**Exercise objective**
The entries below are to be copied exactly, with every picture left out.

(Stored data begins)

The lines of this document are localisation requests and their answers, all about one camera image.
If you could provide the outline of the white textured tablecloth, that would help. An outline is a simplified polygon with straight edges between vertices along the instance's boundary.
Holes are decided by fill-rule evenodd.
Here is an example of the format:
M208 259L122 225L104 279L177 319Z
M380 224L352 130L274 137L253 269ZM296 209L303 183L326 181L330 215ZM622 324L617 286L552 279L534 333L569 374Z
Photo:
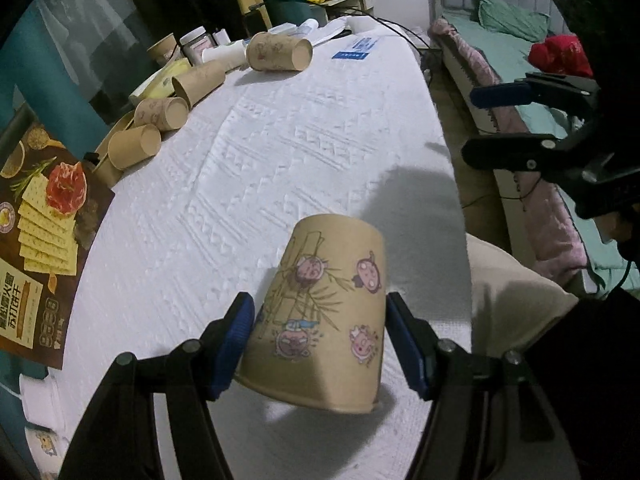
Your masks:
M114 189L55 375L71 436L114 357L170 351L264 298L292 229L346 214L384 236L386 284L440 336L471 342L465 225L413 50L387 29L362 61L342 38L299 74L237 70Z

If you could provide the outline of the teal curtain left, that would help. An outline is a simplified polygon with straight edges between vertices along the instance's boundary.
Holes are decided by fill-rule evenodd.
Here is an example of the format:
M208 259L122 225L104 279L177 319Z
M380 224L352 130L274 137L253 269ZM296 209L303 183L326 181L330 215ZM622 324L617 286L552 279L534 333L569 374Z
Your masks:
M19 91L40 122L78 159L94 151L108 128L58 55L36 6L29 6L1 49L1 125L14 116Z

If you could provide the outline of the white paper cup lying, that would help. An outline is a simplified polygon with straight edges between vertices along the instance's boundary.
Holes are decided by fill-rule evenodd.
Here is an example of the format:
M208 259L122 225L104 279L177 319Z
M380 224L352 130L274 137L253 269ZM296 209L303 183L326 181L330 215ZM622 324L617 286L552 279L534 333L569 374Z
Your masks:
M215 61L219 63L226 73L236 70L237 68L247 64L245 46L242 41L207 48L202 52L202 61L204 63Z

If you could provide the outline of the upright brown paper cup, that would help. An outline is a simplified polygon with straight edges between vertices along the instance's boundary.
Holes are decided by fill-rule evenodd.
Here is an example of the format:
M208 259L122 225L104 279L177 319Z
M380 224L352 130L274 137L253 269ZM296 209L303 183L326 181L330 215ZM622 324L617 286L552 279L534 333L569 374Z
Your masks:
M168 34L146 49L149 58L158 66L163 67L173 61L180 53L178 42L174 34Z

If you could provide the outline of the brown paper cup with cartoons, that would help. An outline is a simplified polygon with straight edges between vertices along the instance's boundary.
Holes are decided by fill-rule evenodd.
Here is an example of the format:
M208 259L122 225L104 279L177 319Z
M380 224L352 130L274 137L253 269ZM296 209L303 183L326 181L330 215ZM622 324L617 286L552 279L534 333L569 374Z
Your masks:
M268 398L343 414L378 404L382 234L339 214L300 220L262 302L236 380Z

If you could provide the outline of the green blanket bed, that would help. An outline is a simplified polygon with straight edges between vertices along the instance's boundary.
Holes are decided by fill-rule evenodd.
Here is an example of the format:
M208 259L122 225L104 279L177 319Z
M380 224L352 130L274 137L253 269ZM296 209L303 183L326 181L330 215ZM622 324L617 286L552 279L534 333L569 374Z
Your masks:
M460 92L510 84L533 71L527 61L536 38L526 38L541 20L550 32L548 14L504 0L442 0L431 32L442 44L445 61ZM477 128L489 133L551 134L564 139L578 123L554 108L526 102L518 90L490 98L491 107L469 107ZM497 174L502 190L515 193L504 204L515 255L545 278L581 294L601 296L616 285L639 291L639 270L628 269L613 242L601 240L594 221L575 214L568 195L542 182L536 172Z

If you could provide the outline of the blue white leaflet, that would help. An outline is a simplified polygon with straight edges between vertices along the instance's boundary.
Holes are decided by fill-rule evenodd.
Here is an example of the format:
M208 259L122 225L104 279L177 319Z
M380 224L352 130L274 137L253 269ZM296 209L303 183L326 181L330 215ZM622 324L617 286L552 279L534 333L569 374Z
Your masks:
M376 37L361 37L352 44L337 50L332 58L334 60L363 61L376 48L380 40Z

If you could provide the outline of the white desk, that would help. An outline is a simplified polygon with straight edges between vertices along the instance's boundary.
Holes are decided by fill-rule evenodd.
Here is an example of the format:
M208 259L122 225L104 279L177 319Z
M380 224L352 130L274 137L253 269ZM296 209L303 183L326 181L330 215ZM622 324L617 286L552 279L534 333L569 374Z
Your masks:
M338 18L341 10L347 13L357 13L364 11L372 13L375 0L307 0L312 6L314 17L321 23L326 24L329 20Z

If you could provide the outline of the white lid glass jar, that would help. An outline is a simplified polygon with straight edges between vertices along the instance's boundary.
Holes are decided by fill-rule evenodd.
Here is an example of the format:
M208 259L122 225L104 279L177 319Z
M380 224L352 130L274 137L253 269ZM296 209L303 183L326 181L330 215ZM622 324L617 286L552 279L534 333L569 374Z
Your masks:
M203 63L203 52L214 46L212 37L203 26L198 26L183 35L179 40L179 44L184 56L193 66L201 65Z

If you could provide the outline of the brown cracker box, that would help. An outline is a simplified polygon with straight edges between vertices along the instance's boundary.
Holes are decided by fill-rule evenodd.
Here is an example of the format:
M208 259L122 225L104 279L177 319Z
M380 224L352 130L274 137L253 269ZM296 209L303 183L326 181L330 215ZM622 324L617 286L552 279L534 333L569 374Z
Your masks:
M114 194L31 122L1 170L1 348L61 368L89 250Z

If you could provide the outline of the white cartoon mug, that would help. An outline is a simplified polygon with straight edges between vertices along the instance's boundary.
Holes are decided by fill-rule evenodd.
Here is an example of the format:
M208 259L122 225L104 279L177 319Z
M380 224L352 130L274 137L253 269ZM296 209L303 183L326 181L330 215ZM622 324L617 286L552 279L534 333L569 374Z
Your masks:
M30 455L41 479L57 479L62 468L66 443L48 430L25 429Z

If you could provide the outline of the brown paper cup front right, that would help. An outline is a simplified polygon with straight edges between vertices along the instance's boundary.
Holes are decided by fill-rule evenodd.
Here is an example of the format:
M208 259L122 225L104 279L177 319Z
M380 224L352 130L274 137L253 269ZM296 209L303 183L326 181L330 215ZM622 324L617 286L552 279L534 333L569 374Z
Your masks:
M304 38L260 32L248 43L248 65L258 72L302 72L312 60L312 45Z

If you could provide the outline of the white desk lamp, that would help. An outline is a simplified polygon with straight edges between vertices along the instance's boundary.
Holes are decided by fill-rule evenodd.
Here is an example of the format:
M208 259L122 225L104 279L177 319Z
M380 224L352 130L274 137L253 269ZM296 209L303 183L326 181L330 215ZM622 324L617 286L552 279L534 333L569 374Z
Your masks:
M47 375L43 379L37 379L21 374L18 384L26 420L62 434L66 425L55 378Z

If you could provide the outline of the yellow tissue pack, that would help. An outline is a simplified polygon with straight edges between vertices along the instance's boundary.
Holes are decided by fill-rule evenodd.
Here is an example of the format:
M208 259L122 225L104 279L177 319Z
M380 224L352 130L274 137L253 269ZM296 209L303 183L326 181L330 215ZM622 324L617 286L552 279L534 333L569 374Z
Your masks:
M177 61L169 62L152 76L140 84L129 96L129 102L137 105L144 99L163 99L171 96L175 90L172 85L172 78L177 77L192 68L187 58L179 58Z

(Stored data ends)

**Problem solution**
The lines of this document are localisation requests and their answers, all about one camera image.
If you could provide the outline of the white textured tablecloth, that would help. An outline is a simplified polygon with straight edges between vertices along the instance's boundary.
Holes are decided by fill-rule evenodd.
Here is an example of the format:
M208 259L122 225L104 279L177 319Z
M380 224L352 130L274 137L253 269ZM296 209L303 183L326 181L330 215ZM622 324L617 286L552 279L534 333L569 374Z
Photo:
Your masks:
M114 189L55 375L71 436L114 357L170 351L264 298L292 229L346 214L384 236L386 284L440 336L471 342L465 225L413 50L387 29L362 61L342 38L299 74L237 70Z

If you could provide the outline of the teal curtain left, that would help. An outline is a simplified polygon with straight edges between vertices along the instance's boundary.
Holes are decided by fill-rule evenodd.
Here is an example of the format:
M208 259L122 225L104 279L177 319Z
M380 224L352 130L274 137L253 269ZM296 209L303 183L326 181L330 215ZM622 324L617 286L552 279L534 333L569 374Z
Your masks:
M19 91L40 122L78 159L94 151L108 128L58 55L36 6L29 6L1 49L1 125L14 116Z

If you could provide the outline of the white paper cup lying, that would help. An outline is a simplified polygon with straight edges between vertices along the instance's boundary.
Holes are decided by fill-rule evenodd.
Here is an example of the format:
M208 259L122 225L104 279L177 319Z
M380 224L352 130L274 137L253 269ZM296 209L303 183L326 181L330 215ZM622 324L617 286L552 279L534 333L569 374Z
Your masks:
M215 61L219 63L226 73L236 70L237 68L247 64L245 46L242 41L207 48L202 52L202 61L204 63Z

If you could provide the outline of the upright brown paper cup, that would help. An outline is a simplified polygon with straight edges between vertices along the instance's boundary.
Holes are decided by fill-rule evenodd.
Here is an example of the format:
M208 259L122 225L104 279L177 319Z
M380 224L352 130L274 137L253 269ZM296 209L303 183L326 181L330 215ZM622 324L617 286L552 279L534 333L569 374Z
Your masks:
M168 34L146 49L149 58L158 66L163 67L173 61L180 53L178 42L174 34Z

If you could provide the outline of the brown paper cup with cartoons, that would help. An outline is a simplified polygon with straight edges between vertices along the instance's boundary.
Holes are decided by fill-rule evenodd.
Here is an example of the format:
M208 259L122 225L104 279L177 319Z
M380 224L352 130L274 137L253 269ZM296 209L303 183L326 181L330 215ZM622 324L617 286L552 279L534 333L569 374Z
Your masks:
M268 398L343 414L378 404L382 234L339 214L300 220L262 302L236 380Z

If you could provide the outline of the green blanket bed, that would help. An outline is a simplified polygon with straight edges between vertices along the instance's boundary.
Holes are decided by fill-rule evenodd.
Here is an example of the format:
M208 259L122 225L104 279L177 319Z
M380 224L352 130L274 137L253 269ZM296 209L303 183L326 181L330 215ZM622 324L617 286L552 279L534 333L569 374Z
Your masks:
M460 92L510 84L533 71L527 61L536 38L526 38L541 20L550 32L548 14L504 0L442 0L431 32L442 44L445 61ZM477 128L489 133L551 134L564 139L578 123L554 108L526 102L518 90L490 98L491 107L469 107ZM497 174L502 190L515 193L504 204L515 255L545 278L581 294L601 296L616 285L639 291L639 270L628 269L613 242L601 240L594 221L575 214L568 195L542 182L536 172Z

If you could provide the outline of the blue white leaflet, that would help. An outline is a simplified polygon with straight edges between vertices along the instance's boundary.
Holes are decided by fill-rule evenodd.
Here is an example of the format:
M208 259L122 225L104 279L177 319Z
M380 224L352 130L274 137L253 269ZM296 209L303 183L326 181L330 215ZM622 324L617 286L552 279L534 333L569 374Z
Your masks:
M376 37L361 37L352 44L337 50L332 58L334 60L363 61L376 48L380 40Z

If you could provide the outline of the white desk, that would help. An outline is a simplified polygon with straight edges between vertices along the instance's boundary.
Holes are decided by fill-rule evenodd.
Here is an example of the format:
M208 259L122 225L104 279L177 319Z
M380 224L352 130L274 137L253 269ZM296 209L303 183L326 181L330 215ZM622 324L617 286L552 279L534 333L569 374Z
Your masks:
M338 18L341 10L347 13L357 13L364 11L372 13L375 0L307 0L312 6L314 17L321 23L326 24L329 20Z

If you could provide the outline of the white lid glass jar, that would help. An outline is a simplified polygon with straight edges between vertices along the instance's boundary.
Holes are decided by fill-rule evenodd.
Here is an example of the format:
M208 259L122 225L104 279L177 319Z
M380 224L352 130L274 137L253 269ZM296 209L303 183L326 181L330 215ZM622 324L617 286L552 279L534 333L569 374Z
Your masks:
M203 63L203 52L214 46L212 37L203 26L198 26L183 35L179 40L179 44L184 56L193 66L201 65Z

If you could provide the outline of the brown cracker box, that would help. An outline is a simplified polygon with straight edges between vertices along the instance's boundary.
Holes are decided by fill-rule evenodd.
Here is an example of the format:
M208 259L122 225L104 279L177 319Z
M380 224L352 130L274 137L253 269ZM296 209L303 183L326 181L330 215ZM622 324L617 286L552 279L534 333L569 374Z
Your masks:
M114 194L31 122L1 170L1 348L61 368L89 250Z

If you could provide the outline of the white cartoon mug, that would help. An outline is a simplified polygon with straight edges between vertices along the instance's boundary.
Holes are decided by fill-rule evenodd.
Here is an example of the format:
M208 259L122 225L104 279L177 319Z
M380 224L352 130L274 137L253 269ZM296 209L303 183L326 181L330 215ZM622 324L617 286L552 279L534 333L569 374Z
Your masks:
M30 455L41 479L57 479L62 468L66 443L48 430L25 429Z

If you could provide the outline of the brown paper cup front right, that would help. An outline is a simplified polygon with straight edges between vertices along the instance's boundary.
Holes are decided by fill-rule evenodd.
Here is an example of the format:
M208 259L122 225L104 279L177 319Z
M380 224L352 130L274 137L253 269ZM296 209L303 183L326 181L330 215ZM622 324L617 286L552 279L534 333L569 374Z
Your masks:
M304 38L260 32L248 43L248 65L258 72L302 72L312 60L312 45Z

If you could provide the outline of the white desk lamp, that would help. An outline is a simplified polygon with straight edges between vertices along the instance's boundary.
Holes are decided by fill-rule evenodd.
Here is an example of the format:
M208 259L122 225L104 279L177 319Z
M380 224L352 130L274 137L253 269ZM296 209L303 183L326 181L330 215ZM622 324L617 286L552 279L534 333L569 374Z
Your masks:
M47 375L43 379L37 379L21 374L18 384L26 420L62 434L66 425L55 378Z

If you could provide the outline of the yellow tissue pack, that would help. An outline is a simplified polygon with straight edges between vertices along the instance's boundary.
Holes are decided by fill-rule evenodd.
Here is an example of the format:
M208 259L122 225L104 279L177 319Z
M380 224L352 130L274 137L253 269ZM296 209L303 183L326 181L330 215ZM622 324L617 286L552 279L534 333L569 374Z
Your masks:
M177 61L169 62L152 76L140 84L129 96L129 102L137 105L144 99L163 99L171 96L175 90L172 85L172 78L177 77L192 68L187 58L179 58Z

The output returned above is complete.